The discovery of BRCA1-IRIS [1] was accompanied by detection that deleting the intron 11 domain of BRCA1- IRIS abrogated the oncogenic functions of BRCA1-IRIS, at least in vitro [3]. Based on these data and the fact that this domain both very short and does not resemble any know domain structure in the protein database, we proposed that BRCA1-IRIS does not act as an oncogene by itself. We proposed that the protein uses this domain to establish interactions with protein(s) and the complex(s) act as an oncogene. This was confirmed by the fact that a peptide resembling the intron 11 domain inhibited growth of ovarian cancer cells in vitro and in vivo. In addition, peptide treated cells were much more sensitive to death by cisplatin even at low concentration, in vitro and in vivo. The peptide enhanced BRCA1-IRIS degradation in cancer cells, suggesting that free BRCA1-IRIS is unstable. This data opens up the possibility that this peptide could be used therapeutically. In this regards, while ovarian cancer cells generated tumors in SCID mice, and cisplatin was unable to significantly affect the growth of these tumors, tumors in peptide treated mice significantly regressed. The effect of this peptide was even seen in combination treatment with cisplatin, suggesting an in vivo sensitization of ovarian cancer cells to cisplatin by inhibiting BRCA1- IRIS survival pathways (Figure 1) [3]. In keeping with that in this in vivo model, unlike cisplatin treated tumors that should increase BRCA1-IRIS and survivin expression, treatment with BRCA1-IRIS peptide alone or in combination with cisplatin significantly abrogated BRCA1-IRIS and survivin expression in the regressed tumors [3].

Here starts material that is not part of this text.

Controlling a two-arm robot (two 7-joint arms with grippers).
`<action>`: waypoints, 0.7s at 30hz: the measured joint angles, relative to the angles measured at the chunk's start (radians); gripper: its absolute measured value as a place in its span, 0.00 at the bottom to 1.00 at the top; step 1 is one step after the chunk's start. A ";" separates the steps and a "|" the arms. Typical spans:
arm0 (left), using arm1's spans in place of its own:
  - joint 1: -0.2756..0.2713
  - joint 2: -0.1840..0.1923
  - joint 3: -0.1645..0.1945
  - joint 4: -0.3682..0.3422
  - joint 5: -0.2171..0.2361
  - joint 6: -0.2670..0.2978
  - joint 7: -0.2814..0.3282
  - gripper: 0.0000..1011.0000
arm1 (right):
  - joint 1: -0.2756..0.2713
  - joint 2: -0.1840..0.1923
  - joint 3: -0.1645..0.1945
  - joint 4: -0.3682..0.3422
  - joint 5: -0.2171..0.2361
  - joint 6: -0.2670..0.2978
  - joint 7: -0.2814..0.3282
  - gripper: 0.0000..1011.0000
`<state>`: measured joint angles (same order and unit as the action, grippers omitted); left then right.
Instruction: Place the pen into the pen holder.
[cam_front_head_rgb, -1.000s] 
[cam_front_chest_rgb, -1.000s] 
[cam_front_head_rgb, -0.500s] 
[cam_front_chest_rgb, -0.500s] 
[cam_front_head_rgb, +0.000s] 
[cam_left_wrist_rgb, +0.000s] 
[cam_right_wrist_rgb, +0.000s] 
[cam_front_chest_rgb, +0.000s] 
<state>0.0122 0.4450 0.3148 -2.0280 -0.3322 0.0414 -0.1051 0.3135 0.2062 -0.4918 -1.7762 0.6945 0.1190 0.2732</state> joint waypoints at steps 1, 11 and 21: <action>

BRCA1-IRIS AS A PROGNOSTIC BIOMARKER

High BRCA1-IRIS expression is associated with response to conventional standard of care chemotherapy (manuscripts in preparation). Patients with BRCA1-IRIS overexpressing ovarian tumors have also been shown to have shorter survival compared with cases with low BRCA1-IRIS expressing tumors [3]. It is perhaps possible to suggest that as a prognostic for outcome following therapy in ovarian cancer, BRCA1-IRIS expression could be measured. BRCA1-IRIS overexpression also shows promise as a predictive marker for targeted therapeutic agents including anti-ERBB2, ERBB3 and TrkB [3-6]. The utility of using BRCA1-IRIS as a biomarker of diagnosis and prognosis or predictor for drug response clearly needs further investigation. Only through a greater understanding of the function played by BRCA1-IRIS in regulating various biological functions will its role as a biomarker and treatment target be fully realized. Additionally it will be imperative to evaluate the mechanism cellular and genomic insults upregulate BRCA1-IRIS with, which could also be targeted to increase the ovarian cancer treatments efficacies in the clinic.